L’Algérie figure parmi les dix pays africains les mieux préparés au développement des talents dans le domaine de l’intelligence artificielle (IA). Selon le classement publié par le cabinet de conseil en transformation numérique Qhala et la plateforme africaine Qubit Hub, l’Algérie se positionne à la huitième place avec un score de 45,85 points.
Ce classement, nommé « AI Talent Readiness Index for Africa 2025 », évalue la capacité des 54 pays africains à développer, retenir et déployer des compétences en IA, sur la base de vingt indicateurs regroupés en trois piliers : compétences numériques (40 %), données et infrastructures (35 %) et état de préparation gouvernementale (25 %).
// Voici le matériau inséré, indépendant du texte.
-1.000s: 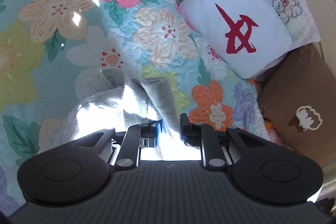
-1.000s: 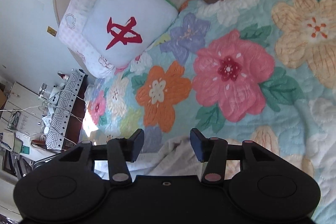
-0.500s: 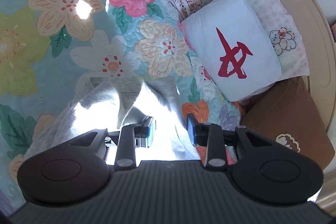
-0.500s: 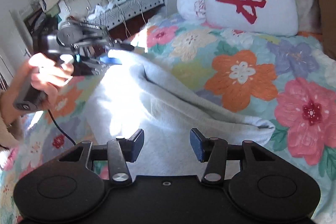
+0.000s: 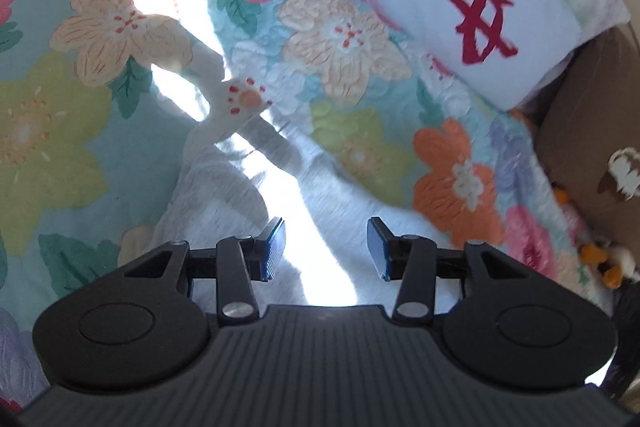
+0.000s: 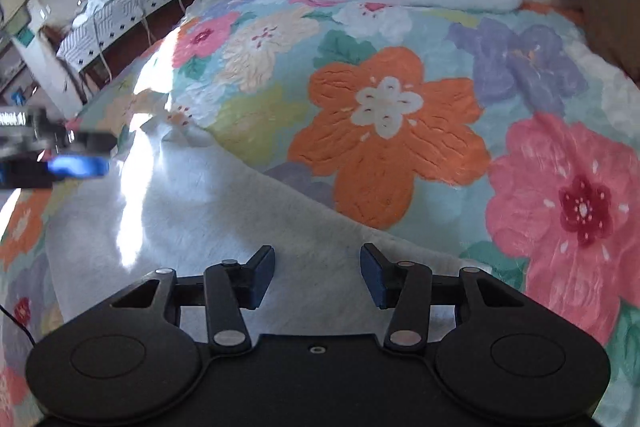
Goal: Fold clothes
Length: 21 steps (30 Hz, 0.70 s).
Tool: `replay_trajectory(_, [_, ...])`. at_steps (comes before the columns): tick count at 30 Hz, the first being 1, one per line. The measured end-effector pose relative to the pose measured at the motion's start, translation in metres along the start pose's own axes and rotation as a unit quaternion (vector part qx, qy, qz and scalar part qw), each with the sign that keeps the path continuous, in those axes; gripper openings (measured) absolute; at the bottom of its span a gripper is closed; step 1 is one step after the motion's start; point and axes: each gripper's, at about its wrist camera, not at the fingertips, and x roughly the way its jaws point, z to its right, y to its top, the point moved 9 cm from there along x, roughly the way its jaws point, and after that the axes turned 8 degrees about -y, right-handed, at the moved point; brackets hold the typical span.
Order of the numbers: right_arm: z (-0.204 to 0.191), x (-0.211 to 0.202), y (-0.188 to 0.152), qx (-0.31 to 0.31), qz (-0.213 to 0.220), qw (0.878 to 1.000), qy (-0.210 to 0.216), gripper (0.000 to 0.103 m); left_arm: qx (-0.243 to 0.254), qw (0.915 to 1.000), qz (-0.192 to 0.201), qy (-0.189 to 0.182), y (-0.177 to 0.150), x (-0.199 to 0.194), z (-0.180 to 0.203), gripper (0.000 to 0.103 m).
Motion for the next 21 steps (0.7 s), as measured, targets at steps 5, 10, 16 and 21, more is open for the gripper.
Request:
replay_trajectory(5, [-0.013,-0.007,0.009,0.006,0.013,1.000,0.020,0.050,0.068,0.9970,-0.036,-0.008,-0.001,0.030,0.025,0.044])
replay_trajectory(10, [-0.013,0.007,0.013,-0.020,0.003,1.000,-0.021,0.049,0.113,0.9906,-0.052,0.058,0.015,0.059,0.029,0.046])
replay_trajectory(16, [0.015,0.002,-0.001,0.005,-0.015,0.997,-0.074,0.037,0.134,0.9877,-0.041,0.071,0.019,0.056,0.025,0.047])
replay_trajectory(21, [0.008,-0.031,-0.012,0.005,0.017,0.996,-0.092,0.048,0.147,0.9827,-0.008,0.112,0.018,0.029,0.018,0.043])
L’Afrique du Sud domine ce classement avec un score de 52,15 points, grâce notamment à ses performances élevées dans les compétences numériques et les infrastructures. La Tunisie et l’Égypte occupent ex aequo la deuxième place, suivies par le Kenya au quatrième rang. L’Algérie devance des pays comme le Maroc, qui se trouve à la neuvième position.
L’Afrique du Nord ressort comme la région la plus performante du continent avec quatre pays dans le top 10, dont l’Algérie, la Tunisie, l’Égypte et le Maroc. Cette performance est attribuée à « l’intégration des TIC dans les systèmes éducatifs et à des approches gouvernementales efficaces en matière de transformation numérique ».
L’Algérie bénéficie d’un réseau dense d’établissements d’enseignement supérieur proposant des formations en IA et machine learning, ainsi que d’un taux élevé d’intégration des compétences numériques dans le système éducatif, estimé à 58,48 %. En termes de développeurs, l’Algérie compte 477 développeurs web par million d’habitants, un chiffre qui témoigne de l’effort consenti pour renforcer ce secteur.
La dynamique de l’intelligence artificielle portée par les compétences et les infrastructures
Le classement met en avant les investissements dans l’éducation et les infrastructures comme facteurs clés de la préparation à l’essor de l’IA. L’Algérie, en s’appuyant sur un cadre réglementaire adapté et une bonne pénétration d’internet, montre une volonté claire de favoriser le développement des talents dans ce domaine. La préparation gouvernementale, qui représente 25 % de l’évaluation, est également prise en compte et reflète la capacité de l’État à soutenir l’innovation numérique.
Malgré ces progrès, le rapport souligne que des défis subsistent en Afrique, notamment en matière de connectivité rurale, d’accès à l’électricité et de gouvernance. L’Algérie, tout comme d’autres pays de la région, devra poursuivre ses efforts pour renforcer ces aspects afin de conserver et améliorer sa position.
Ce classement témoigne de l’intérêt croissant pour l’intelligence artificielle sur le continent africain, et de la nécessité pour les États d’adopter des politiques ambitieuses pour former des talents capables de répondre aux besoins futurs. « L’Afrique du Nord est la sous-région la plus performante, grâce notamment à l’intégration des TIC dans les systèmes éducatifs et à des approches gouvernementales efficaces en matière de transformation numérique », conclut le rapport.